Mound, Ballymacandrew, Co. Kerry
Co. Kerry |
Ritual/Ceremonial
In a field just north of a quiet east-west road in north Kerry, a low circular earthwork sits on flat ground, easy to overlook and difficult to read at first glance.
This is a univallate rath, meaning a single-banked enclosure of the kind built across Ireland during the early medieval period, typically between around the fifth and twelfth centuries. What makes this particular example worth a second look is what lies inside: a scattering of small interior mounds whose purpose remains genuinely uncertain.

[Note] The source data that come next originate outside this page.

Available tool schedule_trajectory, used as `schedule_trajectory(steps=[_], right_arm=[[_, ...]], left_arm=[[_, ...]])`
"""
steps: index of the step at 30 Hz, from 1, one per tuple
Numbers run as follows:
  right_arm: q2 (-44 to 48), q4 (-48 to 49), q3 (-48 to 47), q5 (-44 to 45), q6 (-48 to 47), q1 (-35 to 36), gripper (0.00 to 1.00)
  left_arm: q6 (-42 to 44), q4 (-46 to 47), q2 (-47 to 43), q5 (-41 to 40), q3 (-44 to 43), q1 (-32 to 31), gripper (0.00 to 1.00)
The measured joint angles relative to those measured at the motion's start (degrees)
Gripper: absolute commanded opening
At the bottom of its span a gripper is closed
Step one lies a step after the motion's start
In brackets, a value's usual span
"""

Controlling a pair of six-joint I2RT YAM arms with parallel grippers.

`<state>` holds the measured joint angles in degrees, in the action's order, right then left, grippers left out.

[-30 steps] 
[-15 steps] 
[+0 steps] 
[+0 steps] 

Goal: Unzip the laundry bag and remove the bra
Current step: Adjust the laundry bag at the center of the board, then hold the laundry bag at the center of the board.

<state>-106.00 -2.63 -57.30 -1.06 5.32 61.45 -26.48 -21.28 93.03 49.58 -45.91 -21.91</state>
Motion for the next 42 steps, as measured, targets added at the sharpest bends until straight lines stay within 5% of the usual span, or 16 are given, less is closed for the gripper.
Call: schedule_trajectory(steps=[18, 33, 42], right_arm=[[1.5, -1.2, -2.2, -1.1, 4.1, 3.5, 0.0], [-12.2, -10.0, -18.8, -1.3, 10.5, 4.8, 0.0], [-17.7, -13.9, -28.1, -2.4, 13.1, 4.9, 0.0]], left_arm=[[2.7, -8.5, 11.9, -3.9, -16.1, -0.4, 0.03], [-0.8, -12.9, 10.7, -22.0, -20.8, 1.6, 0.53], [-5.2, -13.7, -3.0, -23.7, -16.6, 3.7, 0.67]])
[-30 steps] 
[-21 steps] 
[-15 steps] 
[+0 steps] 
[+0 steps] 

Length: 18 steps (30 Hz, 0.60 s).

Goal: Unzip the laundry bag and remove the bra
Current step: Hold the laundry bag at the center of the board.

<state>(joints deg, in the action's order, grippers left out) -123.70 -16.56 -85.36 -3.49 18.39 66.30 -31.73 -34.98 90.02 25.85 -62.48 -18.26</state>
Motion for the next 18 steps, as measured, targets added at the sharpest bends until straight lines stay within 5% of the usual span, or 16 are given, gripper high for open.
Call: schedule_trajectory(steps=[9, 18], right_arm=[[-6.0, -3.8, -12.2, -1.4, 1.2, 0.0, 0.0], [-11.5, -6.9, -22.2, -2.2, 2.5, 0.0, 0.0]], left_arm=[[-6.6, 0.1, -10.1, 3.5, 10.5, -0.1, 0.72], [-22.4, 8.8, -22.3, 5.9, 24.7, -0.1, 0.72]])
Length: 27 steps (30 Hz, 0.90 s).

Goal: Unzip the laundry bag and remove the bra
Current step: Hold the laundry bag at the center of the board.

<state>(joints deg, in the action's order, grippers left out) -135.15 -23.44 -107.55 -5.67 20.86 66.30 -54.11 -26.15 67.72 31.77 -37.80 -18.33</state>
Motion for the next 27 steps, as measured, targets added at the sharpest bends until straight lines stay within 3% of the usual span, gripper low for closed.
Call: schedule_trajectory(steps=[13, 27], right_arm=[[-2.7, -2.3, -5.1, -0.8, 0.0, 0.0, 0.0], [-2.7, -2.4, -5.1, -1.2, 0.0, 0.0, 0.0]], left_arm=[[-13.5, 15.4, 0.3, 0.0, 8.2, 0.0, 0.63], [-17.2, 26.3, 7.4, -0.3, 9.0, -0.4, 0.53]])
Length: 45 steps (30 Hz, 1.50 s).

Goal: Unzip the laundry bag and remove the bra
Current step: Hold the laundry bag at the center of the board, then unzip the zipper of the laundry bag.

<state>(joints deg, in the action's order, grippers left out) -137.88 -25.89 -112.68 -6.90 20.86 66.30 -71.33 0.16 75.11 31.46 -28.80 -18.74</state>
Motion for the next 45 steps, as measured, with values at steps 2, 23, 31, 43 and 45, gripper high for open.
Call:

The outer form is clear enough, a well-defined earthen bank with an exterior fosse, which is the term for a ditch dug to accompany and reinforce a bank, running around a roughly circular interior. Raths of this type were almost always domestic in origin, functioning as enclosed farmsteads for farming families of middling rank. But the small mounds within this one complicate the picture. Archaeologists who recorded the site noted they could indicate the remains of house-sites, the subtle subsurface traces of timber or stone structures that once stood inside the enclosure, or alternatively a souterrain, an underground stone-lined passage or chamber that early medieval communities used for storage and possibly refuge. The two possibilities are not mutually exclusive, and without excavation neither can be confirmed.